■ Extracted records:
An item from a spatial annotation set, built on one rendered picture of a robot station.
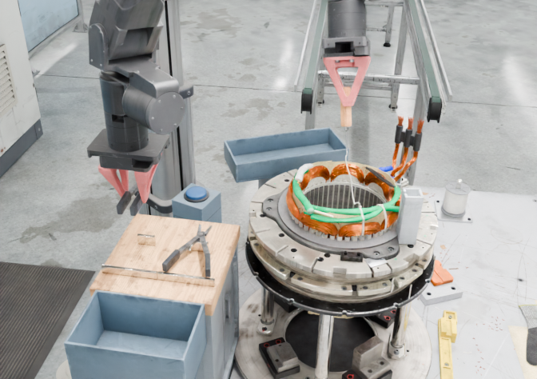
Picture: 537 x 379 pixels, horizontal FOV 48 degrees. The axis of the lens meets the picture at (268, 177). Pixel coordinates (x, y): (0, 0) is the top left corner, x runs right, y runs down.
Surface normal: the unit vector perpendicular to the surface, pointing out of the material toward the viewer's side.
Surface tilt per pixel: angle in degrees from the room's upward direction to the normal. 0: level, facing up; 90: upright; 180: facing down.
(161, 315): 90
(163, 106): 91
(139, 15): 117
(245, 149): 90
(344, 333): 0
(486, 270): 0
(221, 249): 0
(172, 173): 90
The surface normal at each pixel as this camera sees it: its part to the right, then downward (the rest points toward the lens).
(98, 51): -0.69, 0.26
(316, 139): 0.29, 0.51
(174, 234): 0.01, -0.85
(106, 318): -0.17, 0.51
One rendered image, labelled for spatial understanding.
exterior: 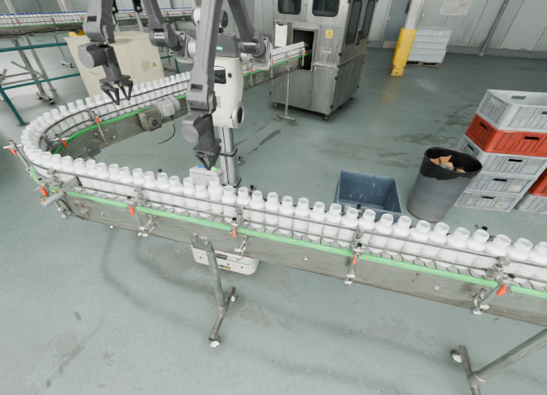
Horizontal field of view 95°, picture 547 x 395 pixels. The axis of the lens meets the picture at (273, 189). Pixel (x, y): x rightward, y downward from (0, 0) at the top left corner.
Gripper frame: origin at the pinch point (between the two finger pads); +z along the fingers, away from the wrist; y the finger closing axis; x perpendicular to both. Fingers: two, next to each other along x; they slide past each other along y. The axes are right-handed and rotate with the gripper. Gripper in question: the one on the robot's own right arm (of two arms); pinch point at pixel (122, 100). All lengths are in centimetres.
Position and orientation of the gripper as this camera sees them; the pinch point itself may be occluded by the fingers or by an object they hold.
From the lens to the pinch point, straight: 126.9
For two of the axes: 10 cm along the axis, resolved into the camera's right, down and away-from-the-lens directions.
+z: -0.3, 7.9, 6.1
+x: 9.7, 1.7, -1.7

■ Task:
Give the lines again exactly, starting where the entries begin and stopping once the line with "Surface normal: the" is included; pictures are not copied.

■ Answer to this task:
An item from a spatial annotation set, built on one rendered picture of a robot station.
Picture: 537 x 379 pixels, horizontal FOV 48 degrees. The axis of the lens meets the picture at (268, 177). Pixel coordinates (x, y): (0, 0) is the top left corner, x runs right, y runs down.
Surface normal: the unit vector perpendicular to the surface, pointing out of the material toward the viewer's side.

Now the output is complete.